AI in the Developer Workflow: What Sticks

There's a gap between "tried this AI tool" and "actually integrated it into how I work." A year ago I ran an experiment: adopt every AI tool that seemed useful, use it for two weeks, see what survived.

Here's the honest accounting.

What Stayed

Claude Code for everything code-adjacent. This one I didn't expect to use as heavily as I do. The things I use it for daily: writing boilerplate I'd otherwise look up, understanding unfamiliar code, generating test cases, explaining error messages, reviewing diffs before committing. None of these are glamorous but they compound.

Fabric for text processing. When I have text that needs doing something to it — summarize, extract, reformat — fabric --pattern extract_wisdom < file.txt is faster than opening a chat window. The patterns are reusable and the CLI composability means I can pipe it into other things.

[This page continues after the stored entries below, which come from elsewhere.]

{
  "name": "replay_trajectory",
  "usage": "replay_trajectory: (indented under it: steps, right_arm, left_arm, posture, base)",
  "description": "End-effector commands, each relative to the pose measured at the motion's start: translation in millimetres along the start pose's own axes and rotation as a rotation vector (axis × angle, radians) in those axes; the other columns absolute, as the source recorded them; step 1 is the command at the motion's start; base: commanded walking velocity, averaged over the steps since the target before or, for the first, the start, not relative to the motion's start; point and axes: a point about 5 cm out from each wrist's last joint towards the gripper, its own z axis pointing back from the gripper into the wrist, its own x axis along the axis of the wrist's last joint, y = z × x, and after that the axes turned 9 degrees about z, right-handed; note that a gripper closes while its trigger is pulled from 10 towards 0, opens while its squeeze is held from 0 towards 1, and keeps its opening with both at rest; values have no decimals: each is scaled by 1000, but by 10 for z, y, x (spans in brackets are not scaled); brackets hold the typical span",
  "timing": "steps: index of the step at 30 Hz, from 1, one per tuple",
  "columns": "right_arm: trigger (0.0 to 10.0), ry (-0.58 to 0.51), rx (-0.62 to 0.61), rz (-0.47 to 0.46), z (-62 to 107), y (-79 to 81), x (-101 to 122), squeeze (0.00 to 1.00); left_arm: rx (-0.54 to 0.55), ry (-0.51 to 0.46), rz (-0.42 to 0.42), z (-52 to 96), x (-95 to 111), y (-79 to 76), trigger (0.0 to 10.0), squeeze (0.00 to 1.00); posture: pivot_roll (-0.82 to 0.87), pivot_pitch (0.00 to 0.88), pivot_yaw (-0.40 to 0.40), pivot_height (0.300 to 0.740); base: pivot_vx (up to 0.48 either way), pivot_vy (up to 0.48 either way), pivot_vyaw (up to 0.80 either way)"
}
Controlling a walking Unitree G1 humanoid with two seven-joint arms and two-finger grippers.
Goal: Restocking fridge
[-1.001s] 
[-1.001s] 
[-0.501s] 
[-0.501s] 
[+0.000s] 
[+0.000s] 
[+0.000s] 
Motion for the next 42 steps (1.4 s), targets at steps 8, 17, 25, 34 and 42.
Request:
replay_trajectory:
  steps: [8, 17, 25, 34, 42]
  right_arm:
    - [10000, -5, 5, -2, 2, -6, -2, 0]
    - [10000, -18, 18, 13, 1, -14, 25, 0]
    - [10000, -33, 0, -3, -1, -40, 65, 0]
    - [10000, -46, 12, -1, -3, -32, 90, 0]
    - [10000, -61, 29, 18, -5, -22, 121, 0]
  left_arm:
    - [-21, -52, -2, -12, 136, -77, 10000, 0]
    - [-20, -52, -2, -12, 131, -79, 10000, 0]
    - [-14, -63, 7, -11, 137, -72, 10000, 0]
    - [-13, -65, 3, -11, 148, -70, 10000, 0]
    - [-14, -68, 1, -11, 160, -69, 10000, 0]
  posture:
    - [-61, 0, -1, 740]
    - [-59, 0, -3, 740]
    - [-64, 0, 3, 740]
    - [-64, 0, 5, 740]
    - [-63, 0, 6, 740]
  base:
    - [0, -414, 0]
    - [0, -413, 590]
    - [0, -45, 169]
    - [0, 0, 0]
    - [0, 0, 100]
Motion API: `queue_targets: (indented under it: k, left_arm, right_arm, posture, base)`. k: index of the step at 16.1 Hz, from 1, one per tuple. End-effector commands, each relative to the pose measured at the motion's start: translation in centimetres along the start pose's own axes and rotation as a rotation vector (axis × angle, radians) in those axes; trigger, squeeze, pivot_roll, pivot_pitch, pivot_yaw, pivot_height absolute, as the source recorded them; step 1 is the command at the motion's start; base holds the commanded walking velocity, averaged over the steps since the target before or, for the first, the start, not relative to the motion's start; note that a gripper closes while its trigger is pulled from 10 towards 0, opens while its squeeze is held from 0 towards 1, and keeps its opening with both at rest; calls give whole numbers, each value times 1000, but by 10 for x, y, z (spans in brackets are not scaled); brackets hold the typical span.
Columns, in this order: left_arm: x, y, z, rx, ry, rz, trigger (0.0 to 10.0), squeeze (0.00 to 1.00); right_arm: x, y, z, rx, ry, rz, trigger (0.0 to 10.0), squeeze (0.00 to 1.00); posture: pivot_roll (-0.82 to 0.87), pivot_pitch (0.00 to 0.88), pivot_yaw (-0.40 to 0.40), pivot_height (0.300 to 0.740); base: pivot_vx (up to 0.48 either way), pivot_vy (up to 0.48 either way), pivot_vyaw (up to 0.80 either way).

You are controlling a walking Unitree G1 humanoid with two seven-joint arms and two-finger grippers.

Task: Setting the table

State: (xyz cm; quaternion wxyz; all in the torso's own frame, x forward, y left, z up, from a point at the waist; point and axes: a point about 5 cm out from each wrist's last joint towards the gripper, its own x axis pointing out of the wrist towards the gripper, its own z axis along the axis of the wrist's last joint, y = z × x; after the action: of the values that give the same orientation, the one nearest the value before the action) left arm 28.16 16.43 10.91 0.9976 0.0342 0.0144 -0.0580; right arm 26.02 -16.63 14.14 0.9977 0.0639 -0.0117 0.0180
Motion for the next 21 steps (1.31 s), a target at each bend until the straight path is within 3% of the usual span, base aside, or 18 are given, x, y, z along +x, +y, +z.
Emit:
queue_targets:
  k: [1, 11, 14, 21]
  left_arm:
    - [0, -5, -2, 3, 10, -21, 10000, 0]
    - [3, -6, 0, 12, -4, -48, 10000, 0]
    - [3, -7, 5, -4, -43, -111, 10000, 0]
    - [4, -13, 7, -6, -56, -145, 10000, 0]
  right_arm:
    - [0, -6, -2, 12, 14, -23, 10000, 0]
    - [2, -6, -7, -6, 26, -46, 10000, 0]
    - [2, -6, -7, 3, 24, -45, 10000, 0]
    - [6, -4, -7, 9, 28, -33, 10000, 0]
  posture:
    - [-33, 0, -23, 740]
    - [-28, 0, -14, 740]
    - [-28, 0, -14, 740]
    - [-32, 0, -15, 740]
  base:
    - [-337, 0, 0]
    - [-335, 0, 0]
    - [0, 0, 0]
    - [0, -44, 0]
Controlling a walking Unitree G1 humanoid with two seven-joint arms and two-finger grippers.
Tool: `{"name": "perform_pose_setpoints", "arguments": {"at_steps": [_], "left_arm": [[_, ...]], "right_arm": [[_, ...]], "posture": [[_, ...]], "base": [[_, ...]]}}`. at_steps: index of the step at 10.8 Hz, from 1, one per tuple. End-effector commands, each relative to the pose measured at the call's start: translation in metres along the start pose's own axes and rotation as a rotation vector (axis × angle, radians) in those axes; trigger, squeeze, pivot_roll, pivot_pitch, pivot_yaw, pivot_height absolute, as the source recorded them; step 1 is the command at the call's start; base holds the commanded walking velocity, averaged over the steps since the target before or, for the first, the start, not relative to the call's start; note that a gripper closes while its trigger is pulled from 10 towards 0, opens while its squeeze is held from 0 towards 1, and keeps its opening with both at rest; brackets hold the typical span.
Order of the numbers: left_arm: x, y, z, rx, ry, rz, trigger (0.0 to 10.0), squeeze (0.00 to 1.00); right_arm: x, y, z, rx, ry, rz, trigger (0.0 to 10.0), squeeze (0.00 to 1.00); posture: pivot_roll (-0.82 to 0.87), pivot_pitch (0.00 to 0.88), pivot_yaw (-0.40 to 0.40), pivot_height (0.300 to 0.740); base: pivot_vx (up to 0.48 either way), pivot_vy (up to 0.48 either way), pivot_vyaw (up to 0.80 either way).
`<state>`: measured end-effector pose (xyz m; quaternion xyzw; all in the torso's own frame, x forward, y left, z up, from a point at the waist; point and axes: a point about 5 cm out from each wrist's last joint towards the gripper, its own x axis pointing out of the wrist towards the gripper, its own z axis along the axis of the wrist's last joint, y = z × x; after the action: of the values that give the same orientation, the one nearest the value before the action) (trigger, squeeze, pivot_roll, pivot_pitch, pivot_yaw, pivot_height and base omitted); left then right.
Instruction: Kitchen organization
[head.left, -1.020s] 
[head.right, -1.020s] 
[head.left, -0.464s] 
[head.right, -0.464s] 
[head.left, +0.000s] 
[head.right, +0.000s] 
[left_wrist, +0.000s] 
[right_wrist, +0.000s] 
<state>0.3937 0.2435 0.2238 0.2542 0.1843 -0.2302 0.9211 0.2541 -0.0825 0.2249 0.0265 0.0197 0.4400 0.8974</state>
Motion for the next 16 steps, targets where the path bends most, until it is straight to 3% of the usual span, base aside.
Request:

Local models for sensitive contexts. Anything involving client code, internal systems, or personal data runs through Ollama locally. Not because I'm paranoid, but because it's a reasonable default once you have local models running anyway.

AI for commit messages. This is embarrassing in a good way — I resisted this for a long time because "I can write my own commit messages" and then tried it and realized my commit messages were worse than what the AI generated with context about the diff. Now I have a hook that generates a message and I edit it.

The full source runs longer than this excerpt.